TASK BRIEF: Using the listing below, copy exactly the lines from the one containing "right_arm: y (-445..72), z" to the one containing "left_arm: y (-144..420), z", both lines included, and no others.
========
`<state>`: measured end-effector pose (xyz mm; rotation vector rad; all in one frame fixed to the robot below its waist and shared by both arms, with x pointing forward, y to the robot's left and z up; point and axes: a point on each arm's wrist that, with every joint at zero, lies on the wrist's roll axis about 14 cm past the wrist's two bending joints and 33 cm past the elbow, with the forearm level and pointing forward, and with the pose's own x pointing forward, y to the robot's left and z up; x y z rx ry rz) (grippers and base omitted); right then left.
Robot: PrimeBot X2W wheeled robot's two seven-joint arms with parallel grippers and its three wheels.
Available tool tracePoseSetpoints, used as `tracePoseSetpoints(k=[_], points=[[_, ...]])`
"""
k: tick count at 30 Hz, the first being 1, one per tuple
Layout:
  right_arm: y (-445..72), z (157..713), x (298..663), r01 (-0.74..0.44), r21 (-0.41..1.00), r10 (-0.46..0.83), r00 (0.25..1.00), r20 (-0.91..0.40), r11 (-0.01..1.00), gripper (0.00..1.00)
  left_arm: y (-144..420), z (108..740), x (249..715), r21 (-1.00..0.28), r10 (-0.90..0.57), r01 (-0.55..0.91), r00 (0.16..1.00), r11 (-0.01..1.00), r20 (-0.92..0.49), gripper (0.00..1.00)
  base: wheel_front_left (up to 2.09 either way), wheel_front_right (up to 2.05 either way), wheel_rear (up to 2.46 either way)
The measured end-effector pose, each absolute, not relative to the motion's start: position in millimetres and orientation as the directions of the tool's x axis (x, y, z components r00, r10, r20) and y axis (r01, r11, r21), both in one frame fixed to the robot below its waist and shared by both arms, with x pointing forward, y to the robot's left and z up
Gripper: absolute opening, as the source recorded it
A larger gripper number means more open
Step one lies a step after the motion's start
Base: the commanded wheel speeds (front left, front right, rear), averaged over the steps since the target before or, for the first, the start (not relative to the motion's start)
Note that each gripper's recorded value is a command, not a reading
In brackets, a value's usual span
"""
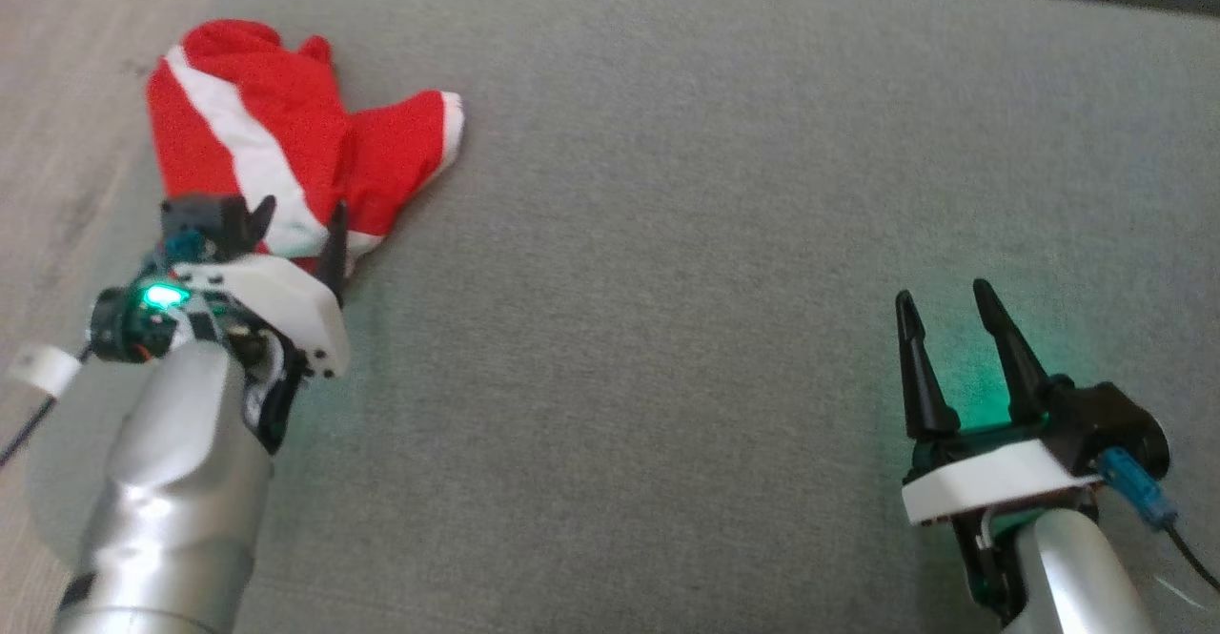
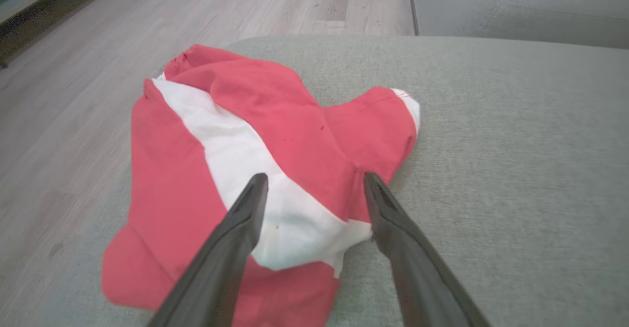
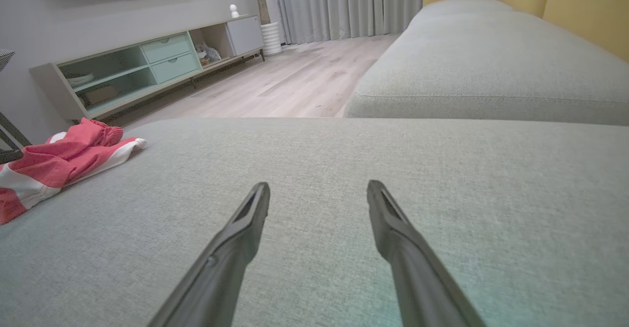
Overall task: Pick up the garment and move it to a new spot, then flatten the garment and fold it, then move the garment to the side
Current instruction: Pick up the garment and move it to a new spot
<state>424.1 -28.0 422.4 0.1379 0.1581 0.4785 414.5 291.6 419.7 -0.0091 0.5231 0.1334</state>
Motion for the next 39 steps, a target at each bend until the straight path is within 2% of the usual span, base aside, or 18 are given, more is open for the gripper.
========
ANSWER TO THIS EXERCISE:
  right_arm: y (-445..72), z (157..713), x (298..663), r01 (-0.74..0.44), r21 (-0.41..1.00), r10 (-0.46..0.83), r00 (0.25..1.00), r20 (-0.91..0.40), r11 (-0.01..1.00), gripper (0.00..1.00)
  left_arm: y (-144..420), z (108..740), x (249..715), r21 (-1.00..0.28), r10 (-0.90..0.57), r01 (-0.55..0.91), r00 (0.16..1.00), r11 (-0.01..1.00), r20 (-0.92..0.49), gripper (0.00..1.00)

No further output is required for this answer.